_Problem statement_. Print the data that follows exactly as it stands, from its first line through the line containing "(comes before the", and stop there.

_Dataset entries_.
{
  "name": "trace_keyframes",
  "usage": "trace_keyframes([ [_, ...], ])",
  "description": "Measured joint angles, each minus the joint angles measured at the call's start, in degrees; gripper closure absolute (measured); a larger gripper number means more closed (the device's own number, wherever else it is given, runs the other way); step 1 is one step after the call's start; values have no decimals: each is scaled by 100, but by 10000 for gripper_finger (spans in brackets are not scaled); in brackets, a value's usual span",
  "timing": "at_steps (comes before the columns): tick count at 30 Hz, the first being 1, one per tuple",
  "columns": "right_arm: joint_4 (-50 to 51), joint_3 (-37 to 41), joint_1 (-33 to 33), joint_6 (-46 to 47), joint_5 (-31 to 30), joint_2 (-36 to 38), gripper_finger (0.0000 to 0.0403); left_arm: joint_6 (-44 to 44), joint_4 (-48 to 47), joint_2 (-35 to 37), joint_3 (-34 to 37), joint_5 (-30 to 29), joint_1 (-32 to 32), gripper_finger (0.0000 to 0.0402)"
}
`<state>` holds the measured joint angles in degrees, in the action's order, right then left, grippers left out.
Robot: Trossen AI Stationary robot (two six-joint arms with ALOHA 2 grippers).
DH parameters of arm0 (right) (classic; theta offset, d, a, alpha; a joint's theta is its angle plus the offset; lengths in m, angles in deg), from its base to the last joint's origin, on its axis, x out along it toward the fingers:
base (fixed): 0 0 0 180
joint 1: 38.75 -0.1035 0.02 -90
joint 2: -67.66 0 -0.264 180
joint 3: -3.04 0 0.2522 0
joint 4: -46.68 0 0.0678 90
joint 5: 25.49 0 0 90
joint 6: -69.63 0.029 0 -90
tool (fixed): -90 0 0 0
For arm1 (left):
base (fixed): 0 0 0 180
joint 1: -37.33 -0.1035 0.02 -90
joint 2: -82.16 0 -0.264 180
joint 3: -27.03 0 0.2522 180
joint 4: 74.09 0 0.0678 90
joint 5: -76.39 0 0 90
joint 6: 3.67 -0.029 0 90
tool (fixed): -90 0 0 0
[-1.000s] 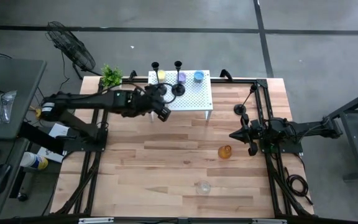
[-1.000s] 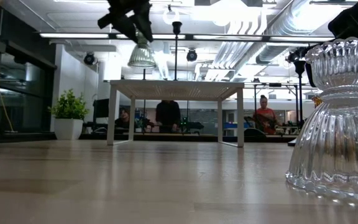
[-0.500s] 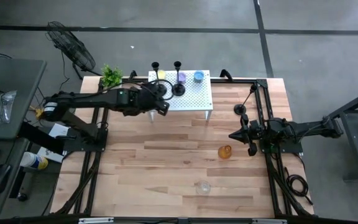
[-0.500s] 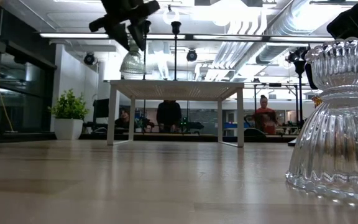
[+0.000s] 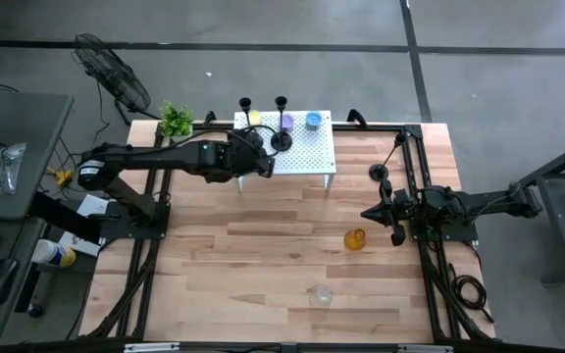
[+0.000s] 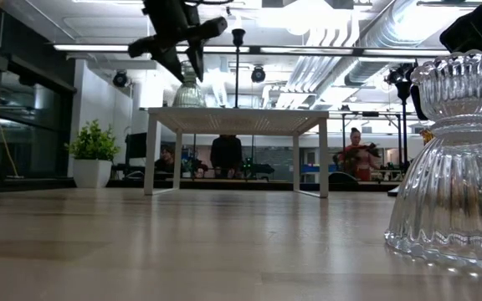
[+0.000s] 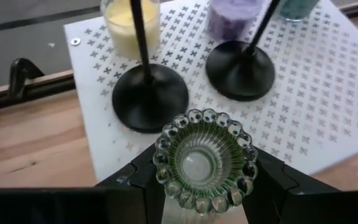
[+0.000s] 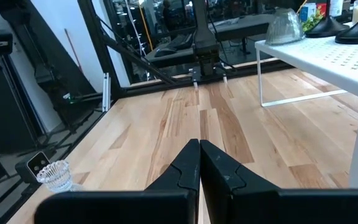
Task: Pick & Place candle stick holders
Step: Put the green glass candle holder on the shelf
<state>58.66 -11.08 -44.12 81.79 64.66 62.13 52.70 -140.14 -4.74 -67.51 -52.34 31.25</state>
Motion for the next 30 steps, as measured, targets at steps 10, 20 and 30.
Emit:
trace_keyframes([
  [10,0,0,0,0,2,-4,400,150,-20,-48,4,-73,-152,249],
  [20,-4,0,0,0,2,-4,400,193,-40,-62,7,-112,-271,249],
  [30,-7,0,0,0,2,-4,400,96,-1,-81,7,-108,-381,249],
])
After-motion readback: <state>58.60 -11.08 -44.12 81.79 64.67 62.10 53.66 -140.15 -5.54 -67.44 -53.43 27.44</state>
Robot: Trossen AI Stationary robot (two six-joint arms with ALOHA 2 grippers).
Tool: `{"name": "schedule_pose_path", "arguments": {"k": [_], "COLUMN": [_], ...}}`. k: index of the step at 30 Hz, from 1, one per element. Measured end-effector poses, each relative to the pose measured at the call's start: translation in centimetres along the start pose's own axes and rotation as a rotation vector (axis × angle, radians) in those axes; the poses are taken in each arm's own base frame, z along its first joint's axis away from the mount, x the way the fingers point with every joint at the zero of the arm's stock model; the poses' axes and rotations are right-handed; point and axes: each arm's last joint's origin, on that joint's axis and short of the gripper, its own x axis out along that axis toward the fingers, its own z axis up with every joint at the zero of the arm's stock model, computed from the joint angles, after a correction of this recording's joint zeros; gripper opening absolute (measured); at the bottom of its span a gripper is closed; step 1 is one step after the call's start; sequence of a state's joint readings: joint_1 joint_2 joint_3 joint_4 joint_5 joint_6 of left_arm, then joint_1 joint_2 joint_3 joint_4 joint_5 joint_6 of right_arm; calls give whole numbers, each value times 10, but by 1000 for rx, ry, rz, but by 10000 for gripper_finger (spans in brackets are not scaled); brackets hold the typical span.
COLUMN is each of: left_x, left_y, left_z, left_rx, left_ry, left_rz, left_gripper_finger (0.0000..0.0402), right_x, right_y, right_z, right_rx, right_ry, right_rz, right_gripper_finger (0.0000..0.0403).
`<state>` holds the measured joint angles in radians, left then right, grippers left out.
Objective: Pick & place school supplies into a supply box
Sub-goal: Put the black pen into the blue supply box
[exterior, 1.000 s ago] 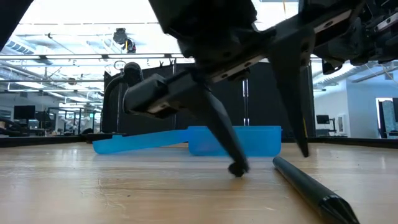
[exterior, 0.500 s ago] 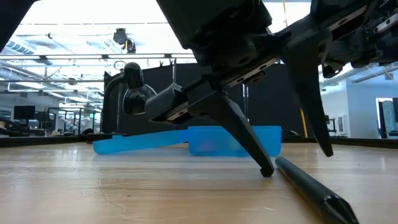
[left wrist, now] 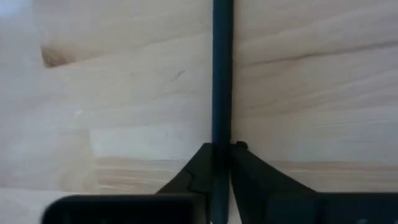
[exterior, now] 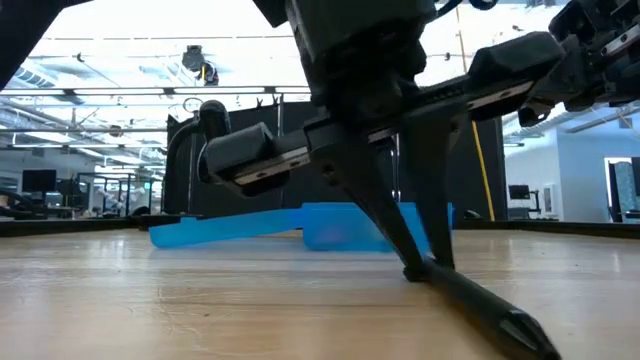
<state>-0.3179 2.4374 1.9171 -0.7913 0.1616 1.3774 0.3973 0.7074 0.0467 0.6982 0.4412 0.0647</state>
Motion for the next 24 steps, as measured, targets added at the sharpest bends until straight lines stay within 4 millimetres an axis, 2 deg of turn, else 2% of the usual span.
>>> {"name": "schedule_pose_path", "arguments": {"k": [3, 5, 14, 20, 24], "left_x": [-1, -1, -4, -4, -2], "left_y": [0, -1, -10, -11, -13], "left_z": [-3, -5, -10, -7, 4], "left_rx": [-51, -92, -260, -266, -244], "left_ry": [-18, -21, -33, -22, 26], "left_rz": [-13, -23, -132, -132, -121], "left_gripper_finger": [20, 17, 81, 67, 62], "right_x": [0, 0, 0, 0, 0], "right_y": [0, 0, 0, 0, 0], "right_z": [0, 0, 0, 0, 0], "right_rx": [0, -1, -1, -2, -25], "right_ry": [0, 0, 1, 1, 1], "right_rz": [0, 0, 1, 1, 1], "right_gripper_finger": [0, 0, 0, 0, 0]}}
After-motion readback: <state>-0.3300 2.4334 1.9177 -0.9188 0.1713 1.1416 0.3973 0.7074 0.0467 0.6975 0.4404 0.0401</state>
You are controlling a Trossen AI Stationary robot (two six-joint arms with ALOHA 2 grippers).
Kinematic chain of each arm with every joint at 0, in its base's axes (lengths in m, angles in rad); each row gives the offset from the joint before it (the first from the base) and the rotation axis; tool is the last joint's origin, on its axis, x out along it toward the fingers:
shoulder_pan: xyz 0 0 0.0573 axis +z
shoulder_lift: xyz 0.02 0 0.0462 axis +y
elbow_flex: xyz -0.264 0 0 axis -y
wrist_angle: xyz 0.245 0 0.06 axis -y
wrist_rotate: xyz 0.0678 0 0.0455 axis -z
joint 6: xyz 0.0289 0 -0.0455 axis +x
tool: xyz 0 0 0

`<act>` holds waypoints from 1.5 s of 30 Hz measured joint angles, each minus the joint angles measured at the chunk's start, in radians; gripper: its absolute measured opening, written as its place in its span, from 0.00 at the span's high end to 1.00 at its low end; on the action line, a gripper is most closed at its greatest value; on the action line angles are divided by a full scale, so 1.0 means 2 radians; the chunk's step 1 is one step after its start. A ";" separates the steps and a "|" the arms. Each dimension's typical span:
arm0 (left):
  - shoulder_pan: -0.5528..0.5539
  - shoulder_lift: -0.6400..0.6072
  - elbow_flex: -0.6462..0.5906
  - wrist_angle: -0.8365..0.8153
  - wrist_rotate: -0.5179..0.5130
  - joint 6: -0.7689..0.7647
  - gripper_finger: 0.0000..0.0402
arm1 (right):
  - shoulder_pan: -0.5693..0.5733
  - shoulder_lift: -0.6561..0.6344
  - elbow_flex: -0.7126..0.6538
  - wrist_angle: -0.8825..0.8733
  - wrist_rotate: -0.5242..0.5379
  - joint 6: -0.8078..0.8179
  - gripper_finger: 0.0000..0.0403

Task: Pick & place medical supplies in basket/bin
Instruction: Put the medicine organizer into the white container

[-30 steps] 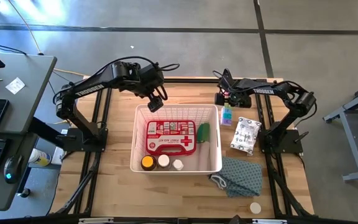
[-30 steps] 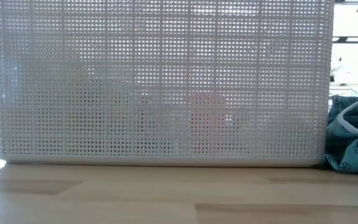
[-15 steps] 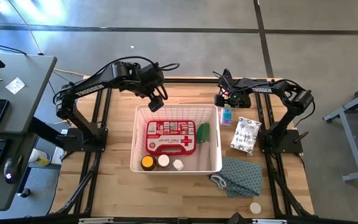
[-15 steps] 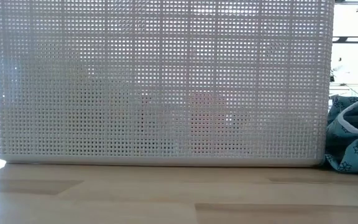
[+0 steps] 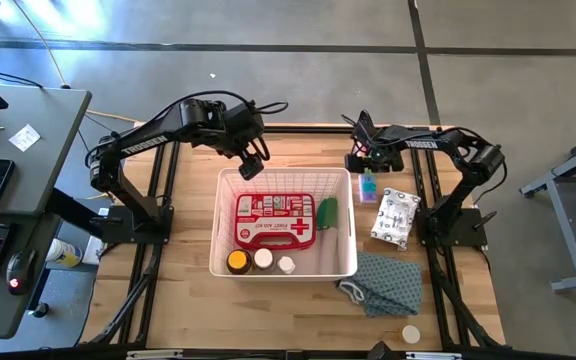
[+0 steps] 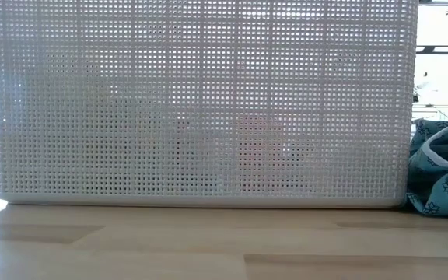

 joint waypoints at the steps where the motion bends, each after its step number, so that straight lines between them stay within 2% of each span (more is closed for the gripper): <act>1: 0.000 0.000 0.000 0.000 0.000 0.000 0.04 | 0.000 0.000 0.000 0.000 -0.005 -0.006 0.51; 7: 0.000 0.000 0.000 0.000 0.000 0.001 0.04 | 0.000 -0.028 0.000 -0.020 -0.016 -0.037 0.51; 15: 0.000 0.000 0.000 0.001 0.000 0.005 0.04 | -0.001 -0.170 0.001 -0.034 -0.002 -0.076 0.49; 22: 0.000 0.000 0.000 0.001 0.000 0.018 0.04 | 0.014 -0.301 0.011 0.029 -0.089 -0.105 0.50; 26: 0.000 0.000 0.004 -0.003 0.001 0.022 0.04 | 0.053 -0.327 0.074 0.041 -0.094 -0.156 0.50; 29: 0.000 0.001 0.032 -0.001 -0.012 0.023 0.04 | 0.092 -0.317 0.147 0.039 -0.058 -0.203 0.50; 33: 0.000 0.000 0.093 0.016 -0.022 0.046 0.04 | 0.137 -0.270 0.247 0.011 -0.015 -0.260 0.50; 40: 0.000 -0.001 0.242 0.047 -0.023 0.066 0.04 | 0.197 -0.150 0.377 -0.079 -0.011 -0.323 0.50; 45: 0.007 -0.024 0.219 0.093 -0.006 0.072 0.04 | 0.242 -0.070 0.410 -0.076 0.005 -0.411 0.50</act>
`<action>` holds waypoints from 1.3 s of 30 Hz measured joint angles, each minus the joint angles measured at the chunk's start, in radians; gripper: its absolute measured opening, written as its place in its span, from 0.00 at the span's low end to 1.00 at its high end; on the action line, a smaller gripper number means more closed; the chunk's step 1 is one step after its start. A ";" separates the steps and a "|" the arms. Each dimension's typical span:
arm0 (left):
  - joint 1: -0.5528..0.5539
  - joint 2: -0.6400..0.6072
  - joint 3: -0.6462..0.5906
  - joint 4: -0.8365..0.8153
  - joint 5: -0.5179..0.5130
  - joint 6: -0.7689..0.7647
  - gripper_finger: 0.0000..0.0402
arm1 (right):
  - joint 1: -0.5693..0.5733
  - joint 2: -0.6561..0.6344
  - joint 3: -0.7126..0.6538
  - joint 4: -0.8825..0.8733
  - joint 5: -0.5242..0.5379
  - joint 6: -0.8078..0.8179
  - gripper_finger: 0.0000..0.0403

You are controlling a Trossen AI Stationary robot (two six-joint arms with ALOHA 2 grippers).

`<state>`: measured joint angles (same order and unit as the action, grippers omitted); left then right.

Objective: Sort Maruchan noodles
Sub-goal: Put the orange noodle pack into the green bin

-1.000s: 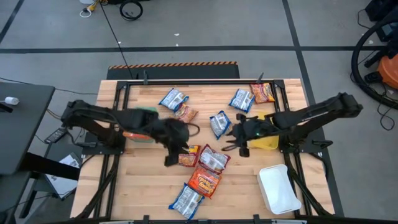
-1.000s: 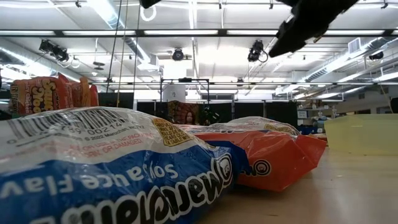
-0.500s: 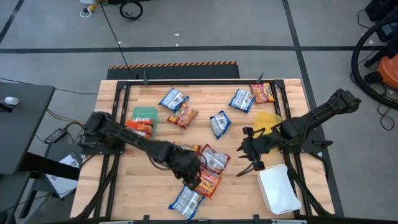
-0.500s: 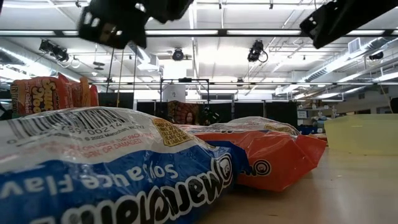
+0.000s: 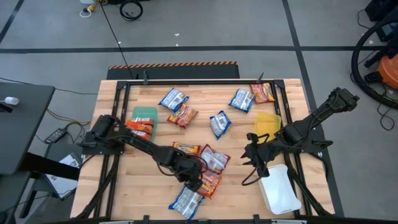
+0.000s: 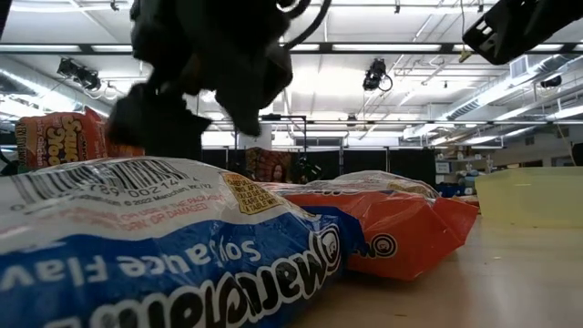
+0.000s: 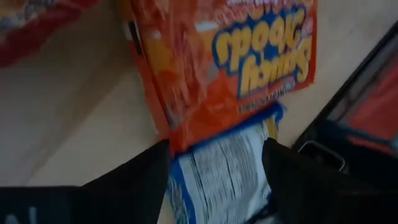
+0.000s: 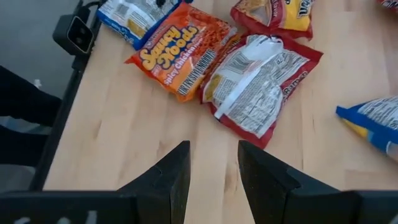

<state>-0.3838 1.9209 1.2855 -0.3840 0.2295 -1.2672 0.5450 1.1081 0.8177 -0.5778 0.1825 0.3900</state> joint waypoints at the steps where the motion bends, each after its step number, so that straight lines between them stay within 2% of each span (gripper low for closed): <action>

_Solution for this problem_.
{
  "name": "trace_keyframes",
  "usage": "trace_keyframes([ [_, ...], ])",
  "description": "Measured joint angles, each minus the joint angles measured at the call's start, in degrees; gripper closure absolute (measured); a larger gripper number means more closed (the device's own number, wherever else it is given, runs the other way); step 1 is one step after the call's start; values have no decimals: each is scaled by 100, but by 10000 for gripper_finger (spans in brackets are not scaled); in brackets, a value's usual span",
  "timing": "at_steps (comes before the columns): tick count at 30 Hz, the first being 1, one per tuple",

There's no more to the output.